▶ **TASK REQUIREMENTS**
Find the string "trace" in the records. Copy every line it appears in.

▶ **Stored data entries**
================
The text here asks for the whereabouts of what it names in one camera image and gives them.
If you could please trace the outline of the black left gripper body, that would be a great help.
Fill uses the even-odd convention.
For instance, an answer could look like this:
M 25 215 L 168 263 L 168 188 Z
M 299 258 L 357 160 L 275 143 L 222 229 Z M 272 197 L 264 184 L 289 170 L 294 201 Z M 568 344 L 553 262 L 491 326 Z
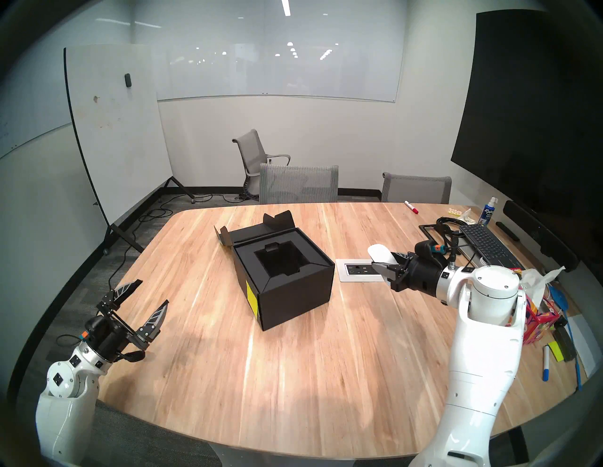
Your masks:
M 138 347 L 142 342 L 137 338 L 137 330 L 127 325 L 116 312 L 101 314 L 98 311 L 85 323 L 85 342 L 109 363 L 120 360 L 139 362 L 145 358 L 147 349 Z

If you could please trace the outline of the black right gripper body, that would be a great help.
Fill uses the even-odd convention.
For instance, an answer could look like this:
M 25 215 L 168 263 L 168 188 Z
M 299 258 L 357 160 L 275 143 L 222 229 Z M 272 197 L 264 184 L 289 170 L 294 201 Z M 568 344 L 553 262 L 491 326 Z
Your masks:
M 390 282 L 391 290 L 401 292 L 406 289 L 416 290 L 426 295 L 436 295 L 437 284 L 447 260 L 443 254 L 432 257 L 417 255 L 409 265 L 402 265 L 402 274 L 395 282 Z

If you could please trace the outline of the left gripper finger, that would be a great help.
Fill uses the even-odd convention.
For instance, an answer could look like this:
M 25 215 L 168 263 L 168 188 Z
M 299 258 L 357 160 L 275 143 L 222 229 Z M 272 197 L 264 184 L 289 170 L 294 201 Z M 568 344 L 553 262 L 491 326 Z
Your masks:
M 137 330 L 137 338 L 142 342 L 140 349 L 147 349 L 150 343 L 159 335 L 161 326 L 167 314 L 169 300 L 165 300 Z
M 97 304 L 97 309 L 101 314 L 112 314 L 119 310 L 121 304 L 134 294 L 135 290 L 143 283 L 142 280 L 135 280 L 124 284 L 117 289 L 111 289 L 101 301 Z

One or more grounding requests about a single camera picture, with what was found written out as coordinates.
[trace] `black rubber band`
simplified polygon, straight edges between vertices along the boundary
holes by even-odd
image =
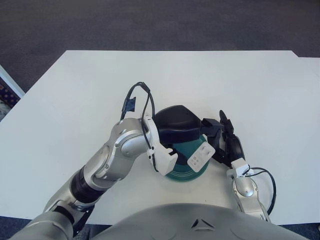
[[[98,191],[90,187],[84,177],[84,169],[81,168],[71,181],[71,193],[80,202],[88,204],[96,201],[106,191]]]

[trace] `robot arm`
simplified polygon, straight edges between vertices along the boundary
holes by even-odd
[[[70,240],[84,227],[100,196],[129,173],[135,159],[147,153],[150,160],[164,157],[167,165],[160,173],[171,171],[177,155],[159,142],[151,117],[146,116],[146,137],[140,119],[125,118],[112,129],[109,140],[49,200],[44,212],[32,220],[12,240]]]

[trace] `gray carpet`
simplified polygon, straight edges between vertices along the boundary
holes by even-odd
[[[0,64],[25,91],[65,50],[293,50],[320,57],[319,0],[0,0]]]

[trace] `white plastic part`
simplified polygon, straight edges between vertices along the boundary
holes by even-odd
[[[232,167],[232,169],[229,169],[228,171],[226,171],[226,176],[228,178],[231,178],[232,176],[234,178],[242,177],[244,175],[244,173],[246,171],[248,171],[248,169],[249,169],[249,165],[242,157],[238,158],[237,160],[232,161],[231,167]],[[254,171],[252,169],[250,169],[247,172],[247,174],[250,174],[250,175],[254,174]]]
[[[153,148],[147,150],[147,155],[150,159],[151,164],[153,164],[152,155],[154,154],[155,167],[159,171],[159,173],[164,176],[174,169],[176,161],[178,159],[178,154],[175,153],[173,155],[170,155],[173,150],[171,148],[165,148],[160,143],[158,129],[151,116],[145,115],[143,120],[150,134],[149,143]]]
[[[196,173],[199,172],[209,159],[215,154],[216,150],[206,141],[187,160],[188,165]]]

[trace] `black object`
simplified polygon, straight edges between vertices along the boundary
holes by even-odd
[[[154,123],[162,145],[190,142],[200,137],[200,119],[183,105],[159,111]]]
[[[82,167],[80,171],[74,175],[71,181],[70,190],[77,200],[88,204],[97,200],[106,191],[98,191],[90,187],[85,180],[84,169],[85,167]]]
[[[225,113],[220,110],[220,123],[223,125],[222,138],[225,141],[225,150],[220,148],[219,142],[215,142],[215,153],[213,158],[219,163],[227,165],[231,168],[231,162],[239,158],[245,158],[244,151],[241,146],[239,138],[234,134],[234,127],[230,121],[227,119]]]
[[[63,206],[56,206],[56,208],[53,210],[53,212],[57,212],[57,213],[64,215],[65,217],[67,217],[69,219],[71,224],[75,223],[75,219],[72,216],[72,214],[67,209],[65,209]]]
[[[205,134],[207,136],[208,143],[214,148],[219,148],[219,140],[221,136],[221,132],[224,128],[224,125],[219,123],[215,119],[204,118],[201,126],[201,134]]]
[[[88,218],[90,217],[91,213],[95,209],[95,205],[84,209],[84,215],[81,219],[73,226],[73,237],[77,236],[78,233],[84,228]]]

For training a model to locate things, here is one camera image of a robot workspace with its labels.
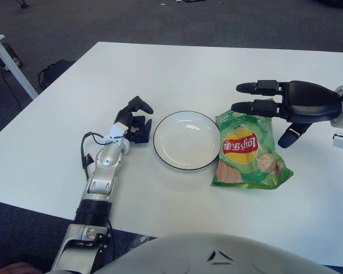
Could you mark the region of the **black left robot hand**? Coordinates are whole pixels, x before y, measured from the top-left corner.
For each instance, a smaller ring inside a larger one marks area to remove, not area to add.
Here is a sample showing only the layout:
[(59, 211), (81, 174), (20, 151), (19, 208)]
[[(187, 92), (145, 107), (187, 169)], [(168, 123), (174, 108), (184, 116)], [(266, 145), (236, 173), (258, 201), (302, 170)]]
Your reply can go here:
[(128, 129), (123, 136), (135, 144), (148, 143), (150, 138), (152, 120), (147, 122), (145, 116), (134, 116), (133, 113), (142, 110), (147, 114), (153, 114), (153, 109), (139, 96), (135, 96), (128, 105), (120, 110), (116, 116), (115, 123), (120, 122)]

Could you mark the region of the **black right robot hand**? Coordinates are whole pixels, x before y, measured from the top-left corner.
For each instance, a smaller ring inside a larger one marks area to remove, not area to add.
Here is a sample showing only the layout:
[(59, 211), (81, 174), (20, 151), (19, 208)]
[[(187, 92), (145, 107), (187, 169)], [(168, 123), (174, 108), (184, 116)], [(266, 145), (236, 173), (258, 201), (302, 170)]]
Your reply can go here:
[(252, 102), (239, 102), (231, 106), (234, 112), (278, 117), (291, 125), (278, 140), (282, 148), (290, 147), (313, 124), (330, 121), (342, 111), (342, 101), (338, 93), (318, 84), (293, 80), (278, 82), (276, 80), (258, 80), (242, 83), (236, 87), (241, 93), (263, 96), (282, 96), (282, 102), (256, 99)]

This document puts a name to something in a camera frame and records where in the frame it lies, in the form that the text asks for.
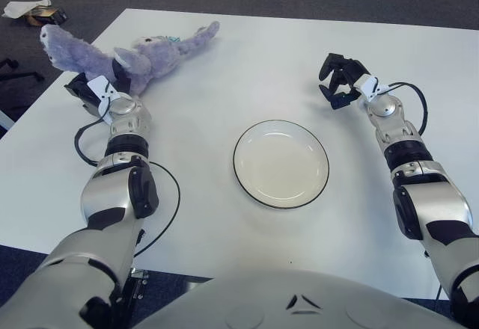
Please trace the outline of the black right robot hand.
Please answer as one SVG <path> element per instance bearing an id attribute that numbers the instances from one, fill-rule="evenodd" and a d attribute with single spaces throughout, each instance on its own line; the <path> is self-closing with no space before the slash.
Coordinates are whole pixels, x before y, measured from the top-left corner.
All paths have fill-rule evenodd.
<path id="1" fill-rule="evenodd" d="M 331 76 L 331 79 L 328 86 L 320 84 L 319 89 L 333 110 L 343 108 L 361 96 L 354 84 L 363 75 L 370 73 L 360 61 L 329 53 L 320 68 L 318 78 L 321 82 L 328 76 Z"/>

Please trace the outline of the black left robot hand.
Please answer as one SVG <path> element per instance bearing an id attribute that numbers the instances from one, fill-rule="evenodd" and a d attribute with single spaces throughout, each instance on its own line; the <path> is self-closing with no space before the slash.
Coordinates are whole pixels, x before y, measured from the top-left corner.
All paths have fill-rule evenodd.
<path id="1" fill-rule="evenodd" d="M 119 93 L 129 93 L 131 80 L 126 71 L 115 60 L 112 60 L 115 80 L 110 82 L 105 76 L 87 80 L 84 73 L 78 74 L 64 87 L 68 92 L 83 102 L 83 107 L 89 114 L 101 117 L 105 114 L 107 105 L 119 97 Z"/>
================
▶ **ANSWER BELOW**
If you could please trace the outline of the black left gripper body, that would be a great help.
If you could please trace the outline of the black right gripper body, that would be a great help.
If you could please trace the outline of the left gripper finger, that would be a great help.
[trace] `black rubber band`
[trace] `robot arm`
[trace] `gray carpet`
[trace] `white plastic part`
[trace] `black object`
Please trace the outline of the black right robot hand.
Please trace the outline of the black left robot hand.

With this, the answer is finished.